→ Prompt:
Go through the lines below and transcribe each one exactly.

→ Given data:

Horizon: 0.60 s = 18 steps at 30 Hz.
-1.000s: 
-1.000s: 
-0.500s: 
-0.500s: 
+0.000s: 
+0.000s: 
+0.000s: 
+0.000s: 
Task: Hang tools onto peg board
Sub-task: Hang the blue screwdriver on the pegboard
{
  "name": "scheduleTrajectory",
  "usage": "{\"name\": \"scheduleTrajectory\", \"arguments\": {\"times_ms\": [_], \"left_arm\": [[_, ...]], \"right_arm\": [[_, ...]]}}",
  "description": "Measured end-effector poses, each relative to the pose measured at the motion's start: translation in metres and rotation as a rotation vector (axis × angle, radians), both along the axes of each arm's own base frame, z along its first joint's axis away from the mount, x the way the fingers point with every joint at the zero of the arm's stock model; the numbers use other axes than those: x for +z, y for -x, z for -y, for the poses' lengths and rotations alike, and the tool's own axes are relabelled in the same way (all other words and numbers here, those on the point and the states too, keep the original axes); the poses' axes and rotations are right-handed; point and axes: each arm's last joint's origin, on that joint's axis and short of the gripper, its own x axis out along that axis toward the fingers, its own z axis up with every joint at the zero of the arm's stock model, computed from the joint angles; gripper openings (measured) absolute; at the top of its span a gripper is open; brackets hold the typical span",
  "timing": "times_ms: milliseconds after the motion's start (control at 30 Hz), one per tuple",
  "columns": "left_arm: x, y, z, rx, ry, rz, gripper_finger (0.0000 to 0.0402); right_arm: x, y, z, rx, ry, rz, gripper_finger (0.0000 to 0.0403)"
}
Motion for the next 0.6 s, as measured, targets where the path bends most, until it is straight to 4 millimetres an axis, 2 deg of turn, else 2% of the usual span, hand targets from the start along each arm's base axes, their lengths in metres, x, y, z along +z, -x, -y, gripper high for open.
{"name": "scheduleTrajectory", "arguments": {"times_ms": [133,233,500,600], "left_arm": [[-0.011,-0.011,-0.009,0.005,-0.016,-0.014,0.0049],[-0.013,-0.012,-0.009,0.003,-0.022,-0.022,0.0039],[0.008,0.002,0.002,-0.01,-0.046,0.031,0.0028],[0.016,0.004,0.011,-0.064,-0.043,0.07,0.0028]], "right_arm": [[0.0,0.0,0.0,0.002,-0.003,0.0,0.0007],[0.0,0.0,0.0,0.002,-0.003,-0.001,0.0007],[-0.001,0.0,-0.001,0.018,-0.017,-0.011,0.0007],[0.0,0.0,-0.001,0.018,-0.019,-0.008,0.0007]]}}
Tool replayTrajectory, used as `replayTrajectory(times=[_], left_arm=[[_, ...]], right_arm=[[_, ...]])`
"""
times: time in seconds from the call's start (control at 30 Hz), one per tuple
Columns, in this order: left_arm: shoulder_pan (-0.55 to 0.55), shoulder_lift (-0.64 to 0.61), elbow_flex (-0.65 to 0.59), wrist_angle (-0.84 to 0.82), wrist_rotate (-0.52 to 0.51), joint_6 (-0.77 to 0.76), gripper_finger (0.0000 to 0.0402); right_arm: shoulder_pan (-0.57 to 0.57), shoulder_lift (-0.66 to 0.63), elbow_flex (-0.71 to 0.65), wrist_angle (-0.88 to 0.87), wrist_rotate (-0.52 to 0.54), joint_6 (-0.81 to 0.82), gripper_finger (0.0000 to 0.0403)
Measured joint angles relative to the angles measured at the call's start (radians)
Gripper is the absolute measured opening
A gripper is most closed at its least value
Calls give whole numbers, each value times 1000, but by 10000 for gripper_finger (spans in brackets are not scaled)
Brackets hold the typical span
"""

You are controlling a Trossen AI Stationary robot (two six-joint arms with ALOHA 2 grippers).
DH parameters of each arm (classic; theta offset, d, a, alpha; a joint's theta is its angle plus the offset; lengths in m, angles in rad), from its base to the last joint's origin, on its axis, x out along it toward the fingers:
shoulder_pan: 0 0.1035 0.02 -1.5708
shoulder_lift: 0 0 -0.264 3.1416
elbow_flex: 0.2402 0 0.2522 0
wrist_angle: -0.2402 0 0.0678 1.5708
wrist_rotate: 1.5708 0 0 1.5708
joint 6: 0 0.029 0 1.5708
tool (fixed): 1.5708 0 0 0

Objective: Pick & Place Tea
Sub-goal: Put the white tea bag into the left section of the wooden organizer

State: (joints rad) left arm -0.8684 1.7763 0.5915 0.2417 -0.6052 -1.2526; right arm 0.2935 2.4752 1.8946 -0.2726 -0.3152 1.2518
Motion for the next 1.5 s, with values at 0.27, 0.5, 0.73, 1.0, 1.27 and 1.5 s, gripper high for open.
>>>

→ Response box:
Horizon: 0.60 s = 18 steps at 30 Hz.
-1.000s: 
-1.000s: 
-0.500s: 
-0.500s: 
+0.000s: 
+0.000s: 
+0.000s: 
+0.000s: 
Task: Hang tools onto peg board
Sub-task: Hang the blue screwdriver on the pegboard
{
  "name": "scheduleTrajectory",
  "usage": "{\"name\": \"scheduleTrajectory\", \"arguments\": {\"times_ms\": [_], \"left_arm\": [[_, ...]], \"right_arm\": [[_, ...]]}}",
  "description": "Measured end-effector poses, each relative to the pose measured at the motion's start: translation in metres and rotation as a rotation vector (axis × angle, radians), both along the axes of each arm's own base frame, z along its first joint's axis away from the mount, x the way the fingers point with every joint at the zero of the arm's stock model; the numbers use other axes than those: x for +z, y for -x, z for -y, for the poses' lengths and rotations alike, and the tool's own axes are relabelled in the same way (all other words and numbers here, those on the point and the states too, keep the original axes); the poses' axes and rotations are right-handed; point and axes: each arm's last joint's origin, on that joint's axis and short of the gripper, its own x axis out along that axis toward the fingers, its own z axis up with every joint at the zero of the arm's stock model, computed from the joint angles; gripper openings (measured) absolute; at the top of its span a gripper is open; brackets hold the typical span",
  "timing": "times_ms: milliseconds after the motion's start (control at 30 Hz), one per tuple",
  "columns": "left_arm: x, y, z, rx, ry, rz, gripper_finger (0.0000 to 0.0402); right_arm: x, y, z, rx, ry, rz, gripper_finger (0.0000 to 0.0403)"
}
Motion for the next 0.6 s, as measured, targets where the path bends most, until it is straight to 4 millimetres an axis, 2 deg of turn, else 2% of the usual span, hand targets from the start along each arm's base axes, their lengths in metres, x, y, z along +z, -x, -y, gripper high for open.
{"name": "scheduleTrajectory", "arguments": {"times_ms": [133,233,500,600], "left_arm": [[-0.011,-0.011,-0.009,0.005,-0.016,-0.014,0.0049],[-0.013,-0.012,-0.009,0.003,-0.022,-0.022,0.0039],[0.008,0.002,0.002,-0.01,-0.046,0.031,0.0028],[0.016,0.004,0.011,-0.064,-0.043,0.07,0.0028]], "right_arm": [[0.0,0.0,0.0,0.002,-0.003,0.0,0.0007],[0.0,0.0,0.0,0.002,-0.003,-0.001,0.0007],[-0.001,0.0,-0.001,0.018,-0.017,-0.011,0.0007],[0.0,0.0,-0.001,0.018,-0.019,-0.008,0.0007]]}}
Tool replayTrajectory, used as `replayTrajectory(times=[_], left_arm=[[_, ...]], right_arm=[[_, ...]])`
"""
times: time in seconds from the call's start (control at 30 Hz), one per tuple
Columns, in this order: left_arm: shoulder_pan (-0.55 to 0.55), shoulder_lift (-0.64 to 0.61), elbow_flex (-0.65 to 0.59), wrist_angle (-0.84 to 0.82), wrist_rotate (-0.52 to 0.51), joint_6 (-0.77 to 0.76), gripper_finger (0.0000 to 0.0402); right_arm: shoulder_pan (-0.57 to 0.57), shoulder_lift (-0.66 to 0.63), elbow_flex (-0.71 to 0.65), wrist_angle (-0.88 to 0.87), wrist_rotate (-0.52 to 0.54), joint_6 (-0.81 to 0.82), gripper_finger (0.0000 to 0.0403)
Measured joint angles relative to the angles measured at the call's start (radians)
Gripper is the absolute measured opening
A gripper is most closed at its least value
Calls give whole numbers, each value times 1000, but by 10000 for gripper_finger (spans in brackets are not scaled)
Brackets hold the typical span
"""

You are controlling a Trossen AI Stationary robot (two six-joint arms with ALOHA 2 grippers).
DH parameters of each arm (classic; theta offset, d, a, alpha; a joint's theta is its angle plus the offset; lengths in m, angles in rad), from its base to the last joint's origin, on its axis, x out along it toward the fingers:
shoulder_pan: 0 0.1035 0.02 -1.5708
shoulder_lift: 0 0 -0.264 3.1416
elbow_flex: 0.2402 0 0.2522 0
wrist_angle: -0.2402 0 0.0678 1.5708
wrist_rotate: 1.5708 0 0 1.5708
joint 6: 0 0.029 0 1.5708
tool (fixed): 1.5708 0 0 0

Objective: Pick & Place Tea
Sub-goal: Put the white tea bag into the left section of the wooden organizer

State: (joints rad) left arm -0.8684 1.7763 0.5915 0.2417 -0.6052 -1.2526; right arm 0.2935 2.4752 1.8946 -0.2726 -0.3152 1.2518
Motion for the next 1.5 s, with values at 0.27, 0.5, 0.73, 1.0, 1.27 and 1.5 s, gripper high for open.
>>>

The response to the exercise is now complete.